2Area of stationary object
If hardware enhancements are used to increase the effective imaging FOV, then trans-axial truncation is reduced, but the device complexity and cost increase
Solution Approach 1:
The patent creates a virtual copy of the scan FOV boundary and uses iterative refinement to simulate the effect of a larger physical FOV. Instead of physically enlarging the detector or bore, the system computationally reconstructs the extended region by refining estimates multiple times, effectively copying the imaging capability without the physical hardware changes.
Solution Approach 2:
The patent replaces the mechanical/hardware solution (larger detector, increased bore size) with a computational/software-based solution. The iterative refinement algorithm substitutes for physical hardware enhancements, achieving the same goal of expanded FOV through mathematical processing rather than mechanical modification.

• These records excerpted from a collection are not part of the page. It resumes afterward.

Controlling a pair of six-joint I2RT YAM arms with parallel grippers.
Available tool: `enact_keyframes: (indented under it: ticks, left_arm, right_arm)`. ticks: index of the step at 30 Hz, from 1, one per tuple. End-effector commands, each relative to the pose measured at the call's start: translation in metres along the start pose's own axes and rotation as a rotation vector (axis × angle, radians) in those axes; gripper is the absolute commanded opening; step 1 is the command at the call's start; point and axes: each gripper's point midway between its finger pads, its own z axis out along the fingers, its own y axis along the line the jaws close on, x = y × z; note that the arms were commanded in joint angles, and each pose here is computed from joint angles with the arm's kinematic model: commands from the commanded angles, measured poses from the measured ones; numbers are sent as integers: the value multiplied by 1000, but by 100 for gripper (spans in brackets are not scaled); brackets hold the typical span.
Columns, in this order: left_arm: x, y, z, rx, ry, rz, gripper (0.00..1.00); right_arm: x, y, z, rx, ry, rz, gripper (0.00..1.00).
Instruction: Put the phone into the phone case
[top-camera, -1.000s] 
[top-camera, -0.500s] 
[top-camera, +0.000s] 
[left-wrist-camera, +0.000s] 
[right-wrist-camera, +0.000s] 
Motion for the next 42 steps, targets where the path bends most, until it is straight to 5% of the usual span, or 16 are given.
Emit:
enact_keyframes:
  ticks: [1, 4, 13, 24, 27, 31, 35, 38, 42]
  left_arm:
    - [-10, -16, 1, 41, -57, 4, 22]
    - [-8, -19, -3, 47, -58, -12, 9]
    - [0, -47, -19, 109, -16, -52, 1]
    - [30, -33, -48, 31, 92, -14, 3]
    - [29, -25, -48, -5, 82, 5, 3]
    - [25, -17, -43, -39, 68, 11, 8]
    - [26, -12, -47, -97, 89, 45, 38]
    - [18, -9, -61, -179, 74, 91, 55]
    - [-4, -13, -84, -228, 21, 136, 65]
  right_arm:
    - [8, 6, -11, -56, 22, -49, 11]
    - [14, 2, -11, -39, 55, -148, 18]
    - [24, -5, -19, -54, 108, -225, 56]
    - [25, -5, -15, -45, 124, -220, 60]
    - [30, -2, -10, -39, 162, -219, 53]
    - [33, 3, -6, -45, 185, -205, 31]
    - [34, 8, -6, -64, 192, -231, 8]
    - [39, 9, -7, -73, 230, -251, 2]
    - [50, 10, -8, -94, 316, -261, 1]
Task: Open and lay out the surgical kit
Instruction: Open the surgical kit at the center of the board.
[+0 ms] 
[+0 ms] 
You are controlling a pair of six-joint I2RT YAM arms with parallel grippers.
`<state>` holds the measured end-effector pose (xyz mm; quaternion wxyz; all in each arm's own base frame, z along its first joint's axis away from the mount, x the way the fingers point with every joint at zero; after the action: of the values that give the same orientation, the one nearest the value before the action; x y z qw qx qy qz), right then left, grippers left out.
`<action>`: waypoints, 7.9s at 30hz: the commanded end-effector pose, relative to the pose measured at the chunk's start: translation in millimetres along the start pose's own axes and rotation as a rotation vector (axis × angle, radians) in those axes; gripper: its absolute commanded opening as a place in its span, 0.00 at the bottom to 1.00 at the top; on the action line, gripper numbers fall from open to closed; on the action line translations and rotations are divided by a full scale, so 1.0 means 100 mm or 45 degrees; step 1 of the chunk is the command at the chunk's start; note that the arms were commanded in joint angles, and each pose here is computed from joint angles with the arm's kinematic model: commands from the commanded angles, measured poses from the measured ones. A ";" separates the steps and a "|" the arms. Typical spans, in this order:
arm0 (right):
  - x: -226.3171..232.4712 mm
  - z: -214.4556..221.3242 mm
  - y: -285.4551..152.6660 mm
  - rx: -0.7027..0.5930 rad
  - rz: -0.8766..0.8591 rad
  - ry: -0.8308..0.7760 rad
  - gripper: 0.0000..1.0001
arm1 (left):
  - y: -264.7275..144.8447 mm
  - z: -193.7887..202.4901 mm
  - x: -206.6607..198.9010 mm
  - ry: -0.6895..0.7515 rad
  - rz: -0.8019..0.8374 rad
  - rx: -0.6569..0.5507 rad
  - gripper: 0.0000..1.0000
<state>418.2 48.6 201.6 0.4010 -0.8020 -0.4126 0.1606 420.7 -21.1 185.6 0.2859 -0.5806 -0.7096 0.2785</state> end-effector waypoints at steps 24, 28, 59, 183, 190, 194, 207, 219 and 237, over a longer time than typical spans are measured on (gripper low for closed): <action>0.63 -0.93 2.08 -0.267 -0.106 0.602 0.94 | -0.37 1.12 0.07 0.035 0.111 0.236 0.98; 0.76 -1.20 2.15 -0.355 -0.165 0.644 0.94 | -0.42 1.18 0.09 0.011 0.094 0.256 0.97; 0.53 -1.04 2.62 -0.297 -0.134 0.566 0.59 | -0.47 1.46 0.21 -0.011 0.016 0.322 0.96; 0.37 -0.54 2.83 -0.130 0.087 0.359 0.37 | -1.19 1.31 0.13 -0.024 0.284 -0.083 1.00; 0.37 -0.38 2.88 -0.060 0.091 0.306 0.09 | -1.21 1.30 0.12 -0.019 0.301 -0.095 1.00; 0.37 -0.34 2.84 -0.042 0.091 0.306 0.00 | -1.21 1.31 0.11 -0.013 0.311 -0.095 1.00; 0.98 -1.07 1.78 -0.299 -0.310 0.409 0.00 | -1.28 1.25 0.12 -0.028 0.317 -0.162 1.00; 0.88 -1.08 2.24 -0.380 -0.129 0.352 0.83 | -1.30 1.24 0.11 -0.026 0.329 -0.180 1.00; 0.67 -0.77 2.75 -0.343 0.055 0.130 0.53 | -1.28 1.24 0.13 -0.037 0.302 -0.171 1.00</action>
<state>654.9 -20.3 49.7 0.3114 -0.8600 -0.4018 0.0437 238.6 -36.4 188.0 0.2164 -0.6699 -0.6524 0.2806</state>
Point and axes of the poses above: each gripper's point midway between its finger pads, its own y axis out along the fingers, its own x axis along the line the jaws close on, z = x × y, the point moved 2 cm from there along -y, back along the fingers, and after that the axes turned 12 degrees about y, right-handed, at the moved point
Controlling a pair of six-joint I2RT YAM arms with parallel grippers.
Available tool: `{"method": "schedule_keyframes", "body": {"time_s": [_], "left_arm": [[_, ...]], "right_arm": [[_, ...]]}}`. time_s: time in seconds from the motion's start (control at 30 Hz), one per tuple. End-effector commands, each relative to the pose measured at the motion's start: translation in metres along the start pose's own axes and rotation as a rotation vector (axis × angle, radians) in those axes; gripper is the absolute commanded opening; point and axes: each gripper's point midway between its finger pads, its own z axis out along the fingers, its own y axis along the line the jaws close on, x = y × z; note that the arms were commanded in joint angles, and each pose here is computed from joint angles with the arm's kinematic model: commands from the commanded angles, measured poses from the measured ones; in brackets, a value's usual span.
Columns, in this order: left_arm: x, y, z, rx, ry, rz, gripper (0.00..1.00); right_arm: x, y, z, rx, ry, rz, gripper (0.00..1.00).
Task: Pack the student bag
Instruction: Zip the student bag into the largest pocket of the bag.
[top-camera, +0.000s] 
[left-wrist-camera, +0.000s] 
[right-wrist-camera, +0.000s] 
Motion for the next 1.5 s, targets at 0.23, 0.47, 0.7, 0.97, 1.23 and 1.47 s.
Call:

3Area of stationary object
If multiple scans with different imaging geometry are used to reduce truncation, then the coverage is improved, but the scan time and productivity decrease
Solution Approach 1:
The patent performs preliminary actions by acquiring all necessary projection data within the scan FOV first, then using iterative refinement to pre-compute and fill in the truncated regions. This preliminary data acquisition followed by computational completion avoids the need for multiple physical scans, maintaining scan efficiency while achieving complete coverage.
Solution Approach 2:
The patent maintains continuity of useful action by performing the iterative refinement process continuously after the initial scan, rather than requiring intermittent additional scans. The computational refinement operates continuously on the acquired data, transforming it into a complete reconstruction without interrupting the scanning workflow.
Data Source
AI summary
Imaging apparatuses described herein include a radiation source configured for imaging radiation, a radiation detector positioned to receive radiation from the radiation source, and an image processing system. The image processing system is configured to: receive projection data from the radiation detector, the projection data corresponding to a scan field-of-view (scanFOV), the image being trans-axially truncated; identify a final reconstruction field-of-view (reconFOV) that is larger than the scanFOV; reconstruct an image having a reconstruction field-of-view (reconFOVn), wherein reconFOVn is less than reconFOV; generate a progressive refinement for the image; reproject the image with the progressive refinement thereby generating a virtual scan vscanFOVn; refine the virtual scan vscanFOVn data; and repeat the reconstruction, generation of the progressive refinement, and reprojection for one or more subsequent reconstructions until reconFOV is reached.